_What you will do_: Repeat the stretch of entries below from the line with "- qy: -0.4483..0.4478" through the line with "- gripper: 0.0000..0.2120". Include both ends and add nothing.

_Exercise input_:
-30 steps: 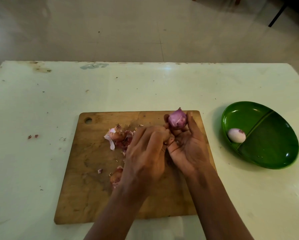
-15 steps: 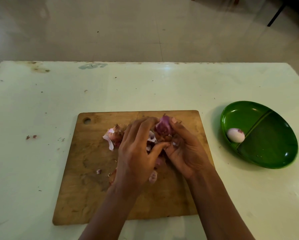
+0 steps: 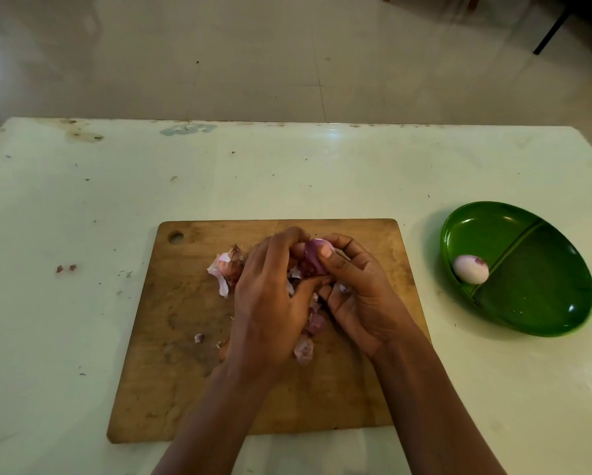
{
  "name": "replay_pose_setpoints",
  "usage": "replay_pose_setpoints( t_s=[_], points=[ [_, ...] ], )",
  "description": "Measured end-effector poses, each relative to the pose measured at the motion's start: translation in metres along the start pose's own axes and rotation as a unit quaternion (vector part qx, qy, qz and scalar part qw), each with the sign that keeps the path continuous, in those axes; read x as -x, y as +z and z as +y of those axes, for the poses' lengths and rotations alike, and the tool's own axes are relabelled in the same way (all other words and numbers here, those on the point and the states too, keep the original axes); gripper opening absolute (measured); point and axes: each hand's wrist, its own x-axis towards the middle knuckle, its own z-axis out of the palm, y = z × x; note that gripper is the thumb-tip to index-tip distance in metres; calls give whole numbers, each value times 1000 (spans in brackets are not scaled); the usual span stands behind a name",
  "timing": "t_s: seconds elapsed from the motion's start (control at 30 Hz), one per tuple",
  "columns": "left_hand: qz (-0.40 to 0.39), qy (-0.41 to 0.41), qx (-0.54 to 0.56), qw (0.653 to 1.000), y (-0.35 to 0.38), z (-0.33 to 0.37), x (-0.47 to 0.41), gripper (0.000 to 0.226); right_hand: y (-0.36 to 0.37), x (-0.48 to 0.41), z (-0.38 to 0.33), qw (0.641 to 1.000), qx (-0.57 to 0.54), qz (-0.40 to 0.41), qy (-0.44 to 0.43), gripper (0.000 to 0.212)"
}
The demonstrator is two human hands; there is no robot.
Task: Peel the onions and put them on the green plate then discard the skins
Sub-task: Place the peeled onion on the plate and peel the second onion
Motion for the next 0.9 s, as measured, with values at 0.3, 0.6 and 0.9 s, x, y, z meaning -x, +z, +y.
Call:
replay_pose_setpoints(
  t_s=[0.3, 0.6, 0.9],
  points=[
    [3, 9, 22, 1000, 1, -2, 1, 58, 1, -1, 0, 1000, 17, -4, 3, 42],
    [22, 57, 39, 997, 0, 0, 1, 31, 2, -2, 2, 1000, -11, 6, -17, 33],
    [44, 76, 44, 995, 3, -1, 1, 27, 2, -5, -3, 980, -140, 138, -25, 29]
  ],
)
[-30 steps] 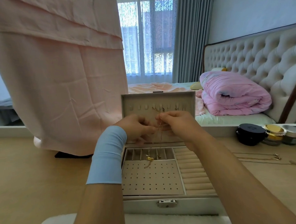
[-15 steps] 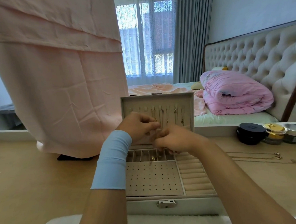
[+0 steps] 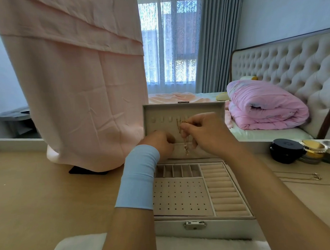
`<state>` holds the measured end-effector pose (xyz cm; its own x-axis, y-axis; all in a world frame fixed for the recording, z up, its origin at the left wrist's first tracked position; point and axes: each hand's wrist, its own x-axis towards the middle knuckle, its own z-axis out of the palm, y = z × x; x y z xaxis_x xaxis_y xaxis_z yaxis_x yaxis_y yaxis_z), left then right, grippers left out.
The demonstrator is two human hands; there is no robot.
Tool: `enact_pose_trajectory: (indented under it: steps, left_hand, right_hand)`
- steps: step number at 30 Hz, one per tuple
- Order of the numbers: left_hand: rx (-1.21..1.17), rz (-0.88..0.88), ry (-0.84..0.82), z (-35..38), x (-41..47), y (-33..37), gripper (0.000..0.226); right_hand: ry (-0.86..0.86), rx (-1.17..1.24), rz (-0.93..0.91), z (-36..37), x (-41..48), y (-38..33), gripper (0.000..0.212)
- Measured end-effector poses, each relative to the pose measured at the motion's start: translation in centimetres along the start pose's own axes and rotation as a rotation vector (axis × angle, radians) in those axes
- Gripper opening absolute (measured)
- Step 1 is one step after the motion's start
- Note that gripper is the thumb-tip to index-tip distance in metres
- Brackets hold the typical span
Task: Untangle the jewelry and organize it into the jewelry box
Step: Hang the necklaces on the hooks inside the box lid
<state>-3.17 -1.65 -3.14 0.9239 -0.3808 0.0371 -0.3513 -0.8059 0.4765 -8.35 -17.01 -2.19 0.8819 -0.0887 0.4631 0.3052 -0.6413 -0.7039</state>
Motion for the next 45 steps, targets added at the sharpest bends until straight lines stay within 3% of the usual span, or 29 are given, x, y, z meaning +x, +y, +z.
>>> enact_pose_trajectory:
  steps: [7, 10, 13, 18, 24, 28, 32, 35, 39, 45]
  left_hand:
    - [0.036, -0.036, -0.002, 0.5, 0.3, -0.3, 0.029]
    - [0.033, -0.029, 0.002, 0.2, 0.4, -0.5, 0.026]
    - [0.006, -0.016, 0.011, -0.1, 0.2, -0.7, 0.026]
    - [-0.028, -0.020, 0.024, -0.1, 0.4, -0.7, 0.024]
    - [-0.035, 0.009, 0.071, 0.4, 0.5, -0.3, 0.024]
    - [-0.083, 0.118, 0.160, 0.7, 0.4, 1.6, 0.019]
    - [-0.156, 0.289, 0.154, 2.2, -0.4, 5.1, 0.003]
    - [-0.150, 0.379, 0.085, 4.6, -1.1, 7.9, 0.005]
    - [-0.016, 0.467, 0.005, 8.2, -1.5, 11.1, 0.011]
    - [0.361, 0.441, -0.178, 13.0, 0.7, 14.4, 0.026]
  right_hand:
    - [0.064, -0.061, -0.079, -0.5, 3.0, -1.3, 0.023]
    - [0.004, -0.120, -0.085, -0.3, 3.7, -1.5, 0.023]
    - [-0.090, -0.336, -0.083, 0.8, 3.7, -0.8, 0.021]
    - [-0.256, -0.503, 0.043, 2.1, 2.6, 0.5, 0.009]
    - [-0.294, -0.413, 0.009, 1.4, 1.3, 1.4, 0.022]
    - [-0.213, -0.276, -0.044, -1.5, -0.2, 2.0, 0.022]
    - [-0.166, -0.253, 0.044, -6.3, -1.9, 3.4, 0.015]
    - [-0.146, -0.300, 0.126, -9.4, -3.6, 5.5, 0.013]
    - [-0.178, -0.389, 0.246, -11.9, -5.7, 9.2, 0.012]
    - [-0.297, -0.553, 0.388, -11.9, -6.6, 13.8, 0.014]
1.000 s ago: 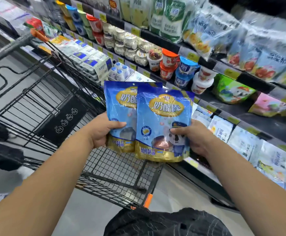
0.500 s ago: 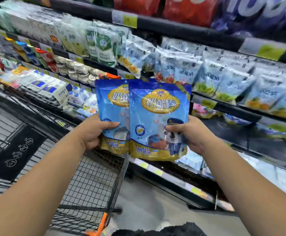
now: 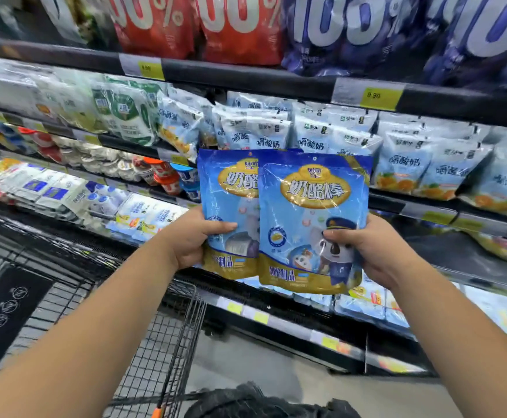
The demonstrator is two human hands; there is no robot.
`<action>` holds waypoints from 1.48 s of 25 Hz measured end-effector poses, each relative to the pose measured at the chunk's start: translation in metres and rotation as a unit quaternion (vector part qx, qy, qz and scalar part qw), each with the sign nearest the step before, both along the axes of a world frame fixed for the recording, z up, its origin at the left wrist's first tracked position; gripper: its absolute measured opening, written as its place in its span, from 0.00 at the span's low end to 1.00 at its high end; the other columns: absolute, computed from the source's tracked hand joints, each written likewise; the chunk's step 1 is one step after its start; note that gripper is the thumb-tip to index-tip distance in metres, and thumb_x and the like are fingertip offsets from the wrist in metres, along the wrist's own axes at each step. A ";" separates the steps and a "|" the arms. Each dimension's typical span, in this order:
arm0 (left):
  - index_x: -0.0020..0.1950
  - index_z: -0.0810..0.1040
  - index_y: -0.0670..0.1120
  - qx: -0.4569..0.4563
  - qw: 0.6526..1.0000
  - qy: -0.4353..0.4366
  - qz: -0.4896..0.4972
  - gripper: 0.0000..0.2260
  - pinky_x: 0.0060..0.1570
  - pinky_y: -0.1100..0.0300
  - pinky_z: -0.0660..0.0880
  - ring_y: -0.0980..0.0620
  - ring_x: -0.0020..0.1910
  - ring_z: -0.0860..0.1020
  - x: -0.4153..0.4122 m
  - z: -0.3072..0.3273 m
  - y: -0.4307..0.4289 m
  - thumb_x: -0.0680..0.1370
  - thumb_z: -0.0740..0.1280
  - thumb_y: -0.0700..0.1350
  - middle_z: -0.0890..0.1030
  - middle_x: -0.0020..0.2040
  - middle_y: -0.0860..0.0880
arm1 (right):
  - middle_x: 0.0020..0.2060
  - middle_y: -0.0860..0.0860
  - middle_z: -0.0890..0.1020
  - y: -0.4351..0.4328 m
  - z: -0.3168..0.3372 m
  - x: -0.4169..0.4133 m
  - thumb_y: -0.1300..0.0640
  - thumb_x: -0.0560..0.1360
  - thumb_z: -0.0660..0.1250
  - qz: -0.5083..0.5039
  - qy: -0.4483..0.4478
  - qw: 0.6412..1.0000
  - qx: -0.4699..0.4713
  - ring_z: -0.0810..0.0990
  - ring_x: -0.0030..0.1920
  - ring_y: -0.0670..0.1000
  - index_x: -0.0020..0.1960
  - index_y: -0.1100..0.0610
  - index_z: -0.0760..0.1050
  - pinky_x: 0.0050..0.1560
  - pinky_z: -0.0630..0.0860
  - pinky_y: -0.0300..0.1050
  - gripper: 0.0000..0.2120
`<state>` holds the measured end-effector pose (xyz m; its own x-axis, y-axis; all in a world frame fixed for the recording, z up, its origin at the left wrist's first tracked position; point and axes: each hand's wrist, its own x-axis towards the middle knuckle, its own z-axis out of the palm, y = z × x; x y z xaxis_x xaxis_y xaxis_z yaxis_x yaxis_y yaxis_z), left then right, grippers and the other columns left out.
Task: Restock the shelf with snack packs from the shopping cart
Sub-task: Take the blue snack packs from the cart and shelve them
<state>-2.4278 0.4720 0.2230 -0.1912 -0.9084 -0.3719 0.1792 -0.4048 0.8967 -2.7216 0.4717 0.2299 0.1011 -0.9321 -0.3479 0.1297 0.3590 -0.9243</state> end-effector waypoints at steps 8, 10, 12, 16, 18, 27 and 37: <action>0.59 0.79 0.43 0.025 0.996 0.009 -0.085 0.18 0.48 0.50 0.83 0.44 0.49 0.84 -0.022 -0.011 -0.031 0.71 0.70 0.29 0.85 0.53 0.43 | 0.44 0.55 0.87 0.011 -0.004 -0.026 0.73 0.69 0.70 -0.073 0.020 0.997 0.015 0.86 0.41 0.55 0.50 0.60 0.80 0.38 0.82 0.47 0.13; 0.62 0.78 0.42 0.036 0.993 0.006 -0.116 0.22 0.53 0.46 0.81 0.40 0.54 0.83 -0.024 -0.017 -0.042 0.68 0.71 0.33 0.84 0.57 0.41 | 0.44 0.56 0.87 0.012 -0.009 -0.027 0.74 0.69 0.70 -0.100 0.024 0.994 0.027 0.86 0.40 0.54 0.50 0.61 0.80 0.37 0.82 0.47 0.13; 0.64 0.76 0.41 0.045 0.988 0.003 -0.145 0.24 0.56 0.44 0.79 0.38 0.57 0.81 -0.023 -0.024 -0.051 0.68 0.71 0.35 0.82 0.60 0.39 | 0.46 0.58 0.87 0.014 -0.017 -0.025 0.73 0.68 0.71 -0.117 0.031 0.992 0.042 0.86 0.42 0.56 0.52 0.62 0.80 0.40 0.82 0.49 0.15; 0.64 0.76 0.41 0.069 0.976 -0.002 -0.206 0.24 0.57 0.44 0.79 0.39 0.57 0.81 -0.020 -0.040 -0.080 0.68 0.71 0.35 0.82 0.60 0.39 | 0.48 0.59 0.86 0.018 -0.033 -0.013 0.73 0.66 0.72 -0.179 0.025 0.980 0.084 0.86 0.46 0.60 0.54 0.64 0.79 0.45 0.82 0.53 0.17; 0.62 0.77 0.42 0.085 0.970 -0.005 -0.230 0.23 0.53 0.46 0.81 0.41 0.54 0.83 -0.021 -0.052 -0.091 0.67 0.71 0.35 0.83 0.58 0.40 | 0.47 0.59 0.86 0.021 -0.043 -0.007 0.73 0.66 0.72 -0.206 0.029 0.973 0.100 0.86 0.46 0.59 0.53 0.63 0.80 0.46 0.81 0.52 0.17; 0.61 0.78 0.41 0.156 0.937 -0.037 -0.311 0.22 0.45 0.52 0.82 0.44 0.48 0.85 -0.031 -0.106 -0.110 0.66 0.71 0.35 0.85 0.55 0.41 | 0.47 0.58 0.87 0.044 -0.097 0.002 0.73 0.67 0.72 -0.278 0.009 0.942 0.187 0.86 0.45 0.59 0.52 0.61 0.80 0.49 0.81 0.52 0.16; 0.63 0.76 0.40 0.190 0.938 -0.048 -0.286 0.25 0.44 0.50 0.83 0.45 0.46 0.85 -0.054 -0.172 -0.132 0.66 0.70 0.35 0.85 0.52 0.43 | 0.46 0.58 0.87 0.026 -0.163 -0.027 0.73 0.69 0.72 -0.307 -0.012 0.926 0.219 0.86 0.46 0.59 0.53 0.59 0.80 0.48 0.82 0.56 0.16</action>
<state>-2.4818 0.3401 0.0507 -0.5562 -0.4664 -0.6879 -0.2380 -0.7037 0.6695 -2.7488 0.4972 0.0669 -0.3890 -0.5858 -0.7110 0.4529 0.5505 -0.7013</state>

_Solution for this exercise_:
  - qy: -0.4483..0.4478
  - qw: 0.6412..1.0000
  - qx: -0.4699..0.4713
  - ring_z: -0.0810..0.0990
  - ring_x: -0.0030..0.1920
  - ring_y: -0.0670..0.1000
  - index_x: -0.0020..0.1960
  - index_y: -0.1100..0.0610
  - index_z: -0.0760..0.1050
  - pinky_x: 0.0050..0.1560
  - pinky_z: -0.0630..0.0860
  - pinky_y: -0.0300..0.1050
  - gripper: 0.0000..0.2120

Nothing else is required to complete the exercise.